L'eurodéputé pirate Christian Engström tire la sonnette d'alarme. Alors que le vote sur l'ACTA doit survenir cet été, le parlementaire signale l'adoption d'une résolution dans laquelle l'Europe déplore l'absence de la Chine à la table des négociations. Pour lui, cela montre que l'avenir de l'ACTA en Europe n'est pas encore joué.

L’ACTA est aujourd’hui en mauvaise posture en Europe. Une petite moitié des États membres a choisi de reporter la signature ou la ratification du texte. Dans la rue, pétitions et manifestations se succèdent pour réclamer le rejet sans condition du texte. Au Parlement, le camp du non ne cesse de prendre de l’importance, tandis que le contrôleur chargé de la protection des données craint une surveillance généralisée.

Mais la messe n’est pas encore dite, même si la Commission elle-même ne semble plus y croire. Tant que les eurodéputés n’ont pas voté, l’ACTA a encore ses chances. Et les dernières nouvelles en provenance de Bruxelles sont loin d’être encourageantes. C’est en tout cas l’occasion pour le député européen du Parti Pirate, Chrstian Engström, de tirer la sonnette d’alarme.

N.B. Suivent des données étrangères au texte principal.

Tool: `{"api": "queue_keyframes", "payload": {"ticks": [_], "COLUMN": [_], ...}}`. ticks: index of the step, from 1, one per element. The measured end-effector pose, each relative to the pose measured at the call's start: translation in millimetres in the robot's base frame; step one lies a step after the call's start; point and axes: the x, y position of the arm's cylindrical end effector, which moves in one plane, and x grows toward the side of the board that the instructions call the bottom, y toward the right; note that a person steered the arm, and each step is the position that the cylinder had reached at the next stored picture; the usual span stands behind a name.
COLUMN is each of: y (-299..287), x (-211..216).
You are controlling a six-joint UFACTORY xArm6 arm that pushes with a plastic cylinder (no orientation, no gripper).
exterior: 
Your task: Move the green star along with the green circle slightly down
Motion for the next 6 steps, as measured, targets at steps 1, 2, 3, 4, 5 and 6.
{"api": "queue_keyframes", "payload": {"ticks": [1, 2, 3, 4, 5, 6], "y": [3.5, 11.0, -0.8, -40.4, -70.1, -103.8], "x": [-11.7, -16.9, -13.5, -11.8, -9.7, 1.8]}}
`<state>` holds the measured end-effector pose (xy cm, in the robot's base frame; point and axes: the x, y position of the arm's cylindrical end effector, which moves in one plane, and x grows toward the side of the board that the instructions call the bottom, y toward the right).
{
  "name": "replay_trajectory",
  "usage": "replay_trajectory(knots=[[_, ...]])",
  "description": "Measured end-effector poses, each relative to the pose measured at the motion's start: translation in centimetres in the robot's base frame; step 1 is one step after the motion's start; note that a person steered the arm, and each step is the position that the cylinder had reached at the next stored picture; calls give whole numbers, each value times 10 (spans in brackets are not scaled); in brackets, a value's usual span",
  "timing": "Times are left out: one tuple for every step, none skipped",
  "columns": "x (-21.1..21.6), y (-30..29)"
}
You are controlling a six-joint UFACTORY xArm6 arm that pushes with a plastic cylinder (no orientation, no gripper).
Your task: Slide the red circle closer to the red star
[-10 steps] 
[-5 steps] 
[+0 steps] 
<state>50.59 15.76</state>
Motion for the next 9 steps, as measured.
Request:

Le parlementaire signale qu’un vote s’est déroulé cette semaine sur l’absence de la Chine à la table des négociations. Les eurodéputés ont adopté une résolution dans laquelle ils disent regretter la mise à l’écart de la Chine aux discussions sur l’ACTA. Pour Christian Engström, c’est le signe manifeste que l’accord commercial anti-contrefaçon peut encore entrer en vigueur sur le Vieux Continent.

Si l’eurodéputé convient que comparaison n’est pas raison, ce vote est l’occasion de rappeler à tous que l’impression d’une victoire des opposants à l’ACTA est une illusion. Le vote solennel n’a pas eu lieu et son issue reste toujours incertaine. D’autant que plusieurs commissions parlementaires doivent encore rendre un avis définitif sur l’accord.